> Your assignment:
From the line containing "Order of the" to the line containing "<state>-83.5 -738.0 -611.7" in the entries below, reproduce every line exactly, ends included. Nothing else belongs in the copy, and no pictures.

Stored entries
=====

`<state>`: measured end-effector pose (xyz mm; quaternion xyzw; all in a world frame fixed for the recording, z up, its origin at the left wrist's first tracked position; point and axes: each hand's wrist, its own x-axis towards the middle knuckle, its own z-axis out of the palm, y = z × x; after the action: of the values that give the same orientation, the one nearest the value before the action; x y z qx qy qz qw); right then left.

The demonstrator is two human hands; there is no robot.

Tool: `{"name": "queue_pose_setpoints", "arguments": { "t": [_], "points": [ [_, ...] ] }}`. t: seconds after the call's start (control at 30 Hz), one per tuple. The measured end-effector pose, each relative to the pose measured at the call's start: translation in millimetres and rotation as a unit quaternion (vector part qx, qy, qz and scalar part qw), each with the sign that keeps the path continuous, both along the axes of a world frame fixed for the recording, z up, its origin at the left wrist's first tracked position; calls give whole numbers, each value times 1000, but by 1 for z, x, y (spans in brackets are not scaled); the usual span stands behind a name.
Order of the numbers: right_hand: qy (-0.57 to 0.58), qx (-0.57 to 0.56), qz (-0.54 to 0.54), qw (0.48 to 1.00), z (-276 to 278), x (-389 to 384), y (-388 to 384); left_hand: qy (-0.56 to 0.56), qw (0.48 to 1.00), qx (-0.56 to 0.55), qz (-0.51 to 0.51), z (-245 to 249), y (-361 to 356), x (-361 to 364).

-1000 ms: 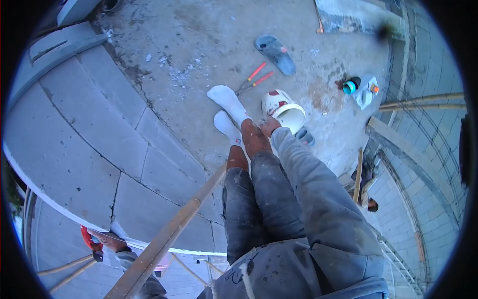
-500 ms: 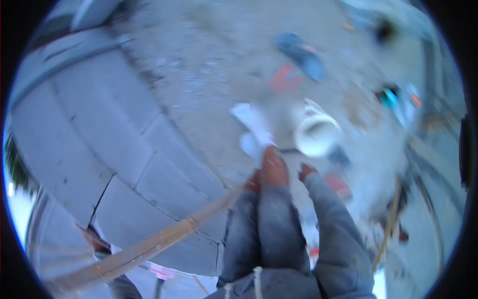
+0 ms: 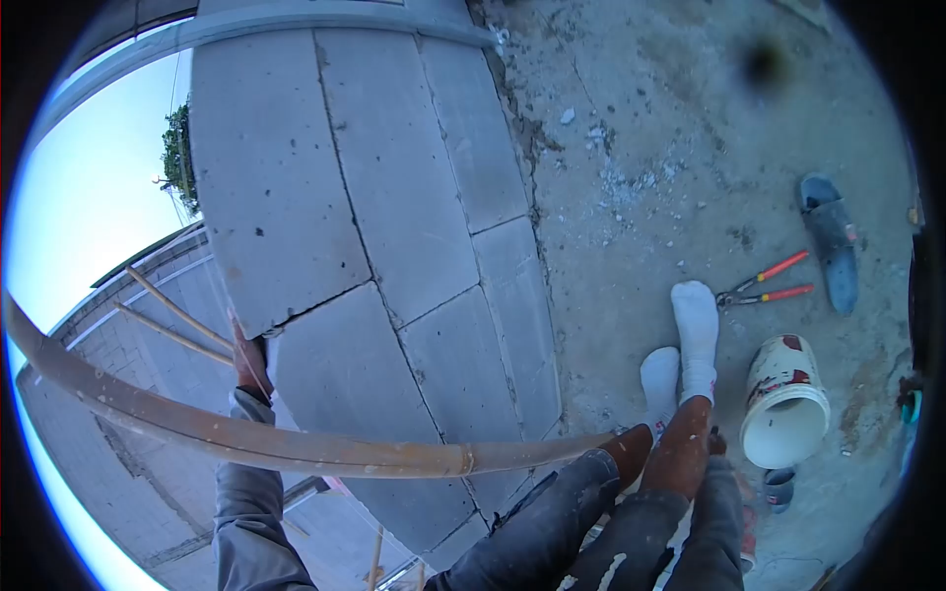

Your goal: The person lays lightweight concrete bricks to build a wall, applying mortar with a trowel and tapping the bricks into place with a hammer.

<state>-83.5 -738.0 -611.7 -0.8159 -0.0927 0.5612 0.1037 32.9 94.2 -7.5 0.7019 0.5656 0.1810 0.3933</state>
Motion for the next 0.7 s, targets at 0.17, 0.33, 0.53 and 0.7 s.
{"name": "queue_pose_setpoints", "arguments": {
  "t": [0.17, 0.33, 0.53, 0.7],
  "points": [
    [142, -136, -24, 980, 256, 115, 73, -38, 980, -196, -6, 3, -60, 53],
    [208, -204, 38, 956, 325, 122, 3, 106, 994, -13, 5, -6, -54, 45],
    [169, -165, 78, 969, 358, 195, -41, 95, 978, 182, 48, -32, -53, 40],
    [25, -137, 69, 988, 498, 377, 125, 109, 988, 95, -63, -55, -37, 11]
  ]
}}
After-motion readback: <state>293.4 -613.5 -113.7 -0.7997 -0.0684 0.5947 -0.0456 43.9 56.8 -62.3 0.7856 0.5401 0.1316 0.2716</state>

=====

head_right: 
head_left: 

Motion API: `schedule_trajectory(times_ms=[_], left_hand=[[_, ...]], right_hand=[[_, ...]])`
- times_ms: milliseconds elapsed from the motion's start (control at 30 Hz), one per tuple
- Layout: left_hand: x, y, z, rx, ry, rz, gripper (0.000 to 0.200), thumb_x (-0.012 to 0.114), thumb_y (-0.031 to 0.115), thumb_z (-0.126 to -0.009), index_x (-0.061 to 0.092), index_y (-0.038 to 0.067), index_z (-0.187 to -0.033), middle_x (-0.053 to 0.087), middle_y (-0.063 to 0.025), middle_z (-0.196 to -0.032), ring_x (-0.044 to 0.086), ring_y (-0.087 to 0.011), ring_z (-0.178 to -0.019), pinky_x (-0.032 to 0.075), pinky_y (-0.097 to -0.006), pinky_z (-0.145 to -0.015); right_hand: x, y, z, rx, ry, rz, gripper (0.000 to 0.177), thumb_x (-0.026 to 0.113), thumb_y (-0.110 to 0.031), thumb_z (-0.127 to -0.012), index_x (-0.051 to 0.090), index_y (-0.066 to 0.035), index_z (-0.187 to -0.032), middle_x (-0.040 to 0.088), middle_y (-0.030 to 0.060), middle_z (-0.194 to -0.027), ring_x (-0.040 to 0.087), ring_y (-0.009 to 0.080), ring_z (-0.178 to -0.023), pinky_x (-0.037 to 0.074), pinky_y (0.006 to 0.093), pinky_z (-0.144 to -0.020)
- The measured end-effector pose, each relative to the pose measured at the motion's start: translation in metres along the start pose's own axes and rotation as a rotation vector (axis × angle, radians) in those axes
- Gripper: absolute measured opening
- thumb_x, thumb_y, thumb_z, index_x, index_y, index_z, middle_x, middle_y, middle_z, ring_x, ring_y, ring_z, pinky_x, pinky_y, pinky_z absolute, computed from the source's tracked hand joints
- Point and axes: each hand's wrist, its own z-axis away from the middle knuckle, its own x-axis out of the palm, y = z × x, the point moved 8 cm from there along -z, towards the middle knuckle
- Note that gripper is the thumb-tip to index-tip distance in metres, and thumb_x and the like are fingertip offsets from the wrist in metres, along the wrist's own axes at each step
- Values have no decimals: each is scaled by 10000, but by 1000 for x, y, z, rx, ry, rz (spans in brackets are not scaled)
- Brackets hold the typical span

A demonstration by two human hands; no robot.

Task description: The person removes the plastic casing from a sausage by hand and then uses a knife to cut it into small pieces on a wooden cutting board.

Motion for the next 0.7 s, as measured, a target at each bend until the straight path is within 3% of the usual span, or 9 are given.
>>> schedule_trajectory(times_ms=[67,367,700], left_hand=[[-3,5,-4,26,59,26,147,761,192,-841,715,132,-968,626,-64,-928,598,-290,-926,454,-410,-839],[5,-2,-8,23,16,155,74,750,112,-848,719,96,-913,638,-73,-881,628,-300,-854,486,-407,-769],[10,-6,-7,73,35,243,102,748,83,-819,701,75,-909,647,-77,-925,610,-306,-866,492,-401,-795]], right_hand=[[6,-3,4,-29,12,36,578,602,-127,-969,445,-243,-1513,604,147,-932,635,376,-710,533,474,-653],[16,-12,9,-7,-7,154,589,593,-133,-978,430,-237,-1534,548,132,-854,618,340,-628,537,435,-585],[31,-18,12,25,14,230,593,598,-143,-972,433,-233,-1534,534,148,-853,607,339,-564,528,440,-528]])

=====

> Answer box:
Order of the numbers: right_hand: qy (-0.57 to 0.58), qx (-0.57 to 0.56), qz (-0.54 to 0.54), qw (0.48 to 1.00), z (-276 to 278), x (-389 to 384), y (-388 to 384); left_hand: qy (-0.56 to 0.56), qw (0.48 to 1.00), qx (-0.56 to 0.55), qz (-0.51 to 0.51), z (-245 to 249), y (-361 to 356), x (-361 to 364).

-1000 ms: 
-500 ms: 
+0 ms: 

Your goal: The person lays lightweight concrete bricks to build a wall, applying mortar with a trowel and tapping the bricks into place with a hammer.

<state>-83.5 -738.0 -611.7 -0.8159 -0.0927 0.5612 0.1037 32.9 94.2 -7.5 0.7019 0.5656 0.1810 0.3933</state>

Nothing more is required for this exercise.